VoxCPM-0.5B on RTX 4070: Zero-Shot Voice Cloning TTS in ~5 GB VRAM

What You'll Build

A local text-to-speech pipeline using OpenBMB's VoxCPM-0.5B — a 0.5B-parameter, tokenizer-free TTS model built on the MiniCPM-4 backbone that does zero-shot voice cloning from a short reference clip. You'll generate 16 kHz audio in Chinese or English, either from text alone or by cloning a voice you supply as a few-second .wav.
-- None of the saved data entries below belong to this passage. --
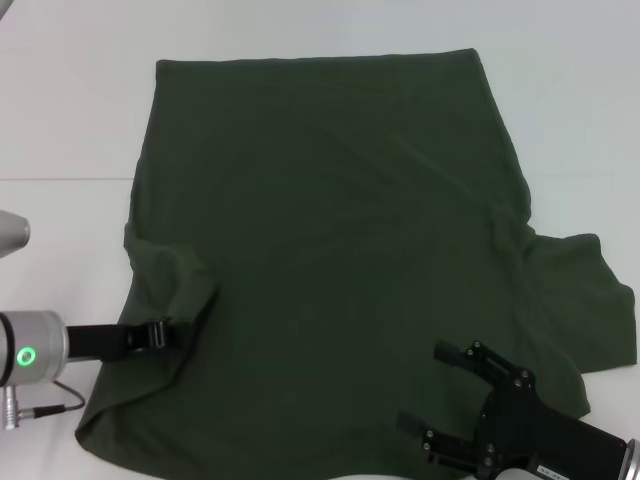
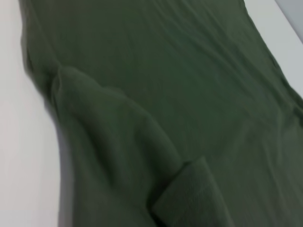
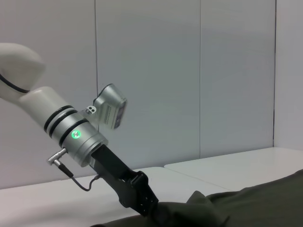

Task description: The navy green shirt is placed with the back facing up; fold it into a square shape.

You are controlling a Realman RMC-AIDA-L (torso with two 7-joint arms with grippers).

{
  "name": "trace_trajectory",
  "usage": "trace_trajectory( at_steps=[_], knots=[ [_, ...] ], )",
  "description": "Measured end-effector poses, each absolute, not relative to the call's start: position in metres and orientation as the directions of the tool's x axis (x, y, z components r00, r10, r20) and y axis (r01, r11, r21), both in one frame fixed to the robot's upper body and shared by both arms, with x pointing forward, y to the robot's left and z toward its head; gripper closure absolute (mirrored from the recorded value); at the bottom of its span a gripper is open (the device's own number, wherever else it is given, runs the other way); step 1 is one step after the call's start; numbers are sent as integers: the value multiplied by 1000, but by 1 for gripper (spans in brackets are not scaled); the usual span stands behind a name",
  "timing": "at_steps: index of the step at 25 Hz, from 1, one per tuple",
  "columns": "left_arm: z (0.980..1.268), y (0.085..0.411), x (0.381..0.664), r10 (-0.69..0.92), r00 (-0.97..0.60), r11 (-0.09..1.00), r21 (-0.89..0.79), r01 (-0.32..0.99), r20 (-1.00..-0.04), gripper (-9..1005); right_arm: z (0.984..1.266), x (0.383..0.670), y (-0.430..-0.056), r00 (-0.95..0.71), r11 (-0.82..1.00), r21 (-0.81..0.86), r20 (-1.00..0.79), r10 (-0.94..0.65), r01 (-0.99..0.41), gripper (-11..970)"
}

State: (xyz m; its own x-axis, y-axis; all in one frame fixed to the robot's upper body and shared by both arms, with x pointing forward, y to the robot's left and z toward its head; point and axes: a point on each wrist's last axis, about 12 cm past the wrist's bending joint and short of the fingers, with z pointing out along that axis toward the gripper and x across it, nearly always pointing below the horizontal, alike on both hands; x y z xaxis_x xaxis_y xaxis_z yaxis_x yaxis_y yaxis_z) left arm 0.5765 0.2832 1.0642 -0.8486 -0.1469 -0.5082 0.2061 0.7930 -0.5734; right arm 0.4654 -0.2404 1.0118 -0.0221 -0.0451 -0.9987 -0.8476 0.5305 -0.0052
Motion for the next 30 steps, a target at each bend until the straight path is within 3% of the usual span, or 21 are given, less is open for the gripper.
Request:
trace_trajectory(
  at_steps=[12, 18, 22, 30],
  knots=[
    [1066, 287, 567, -159, -846, 744, -625, 236, -509, 969, 1012, 467, -240, -21, 531, -7, -999, -47, -848, 18],
    [1064, 293, 564, -158, -842, 741, -625, 245, -516, 774, 1012, 466, -240, -22, 531, -5, -999, -45, -847, 18],
    [1065, 293, 561, -152, -843, 726, -638, 258, -515, 546, 1012, 466, -240, -22, 531, -6, -999, -45, -847, 17],
    [1073, 294, 554, -188, -838, 593, -739, 319, -512, 333, 1012, 466, -240, -23, 531, -4, -999, -44, -847, 17]
  ],
)
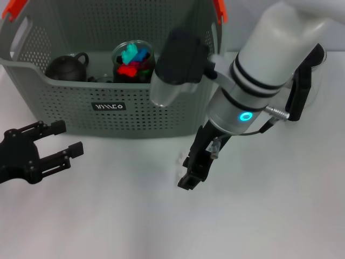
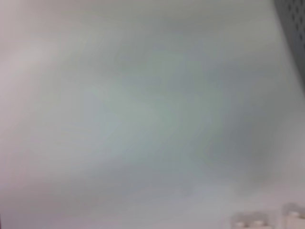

On the RTX 4070's 12 GB the model uses well under half the card, so it fits comfortably even with a display attached.

Hardware data: RTX 4070 (12 GB VRAM) · VoxCPM-0.5B fits in ~5 GB leaving ~7 GB free · See benchmark data

ℹ️ This recipe pins VoxCPM-0.5B (legacy), not VoxCPM1.5 or VoxCPM2. The OpenBMB repo ships three versions per the official Models & Versions table: VoxCPM2 (2B backbone, ~8 GB VRAM, 48 kHz, 30 languages — the latest, now the repo's default), VoxCPM1.5 (0.6B, ~6 GB, 44.1 kHz, 2 languages — stable), and VoxCPM-0.5B (0.5B, ~5 GB, 16 kHz, 2 languages — legacy). All three fit on the RTX 4070's 12 GB, so the choice here is feature trade-offs, not headroom. This recipe pins 0.5B because it is the original, most-cited release for Chinese/English voice cloning. The upstream Quick Start and CLI have moved their default to openbmb/VoxCPM2 — the GitHub README now headlines VoxCPM2 and its sample code calls from_pretrained("openbmb/VoxCPM2", load_denoiser=False). So you must pass "openbmb/VoxCPM-0.5B" explicitly to from_pretrained (shown below) or you will silently load the 2B VoxCPM2 checkpoint instead. If you want 48 kHz audio or one of the 30 languages, switch to VoxCPM2 deliberately.

Requirements

Component	Minimum	Tested
GPU	6 GB VRAM (model needs ~5 GB per official Models & Versions table)	RTX 4070 (12 GB)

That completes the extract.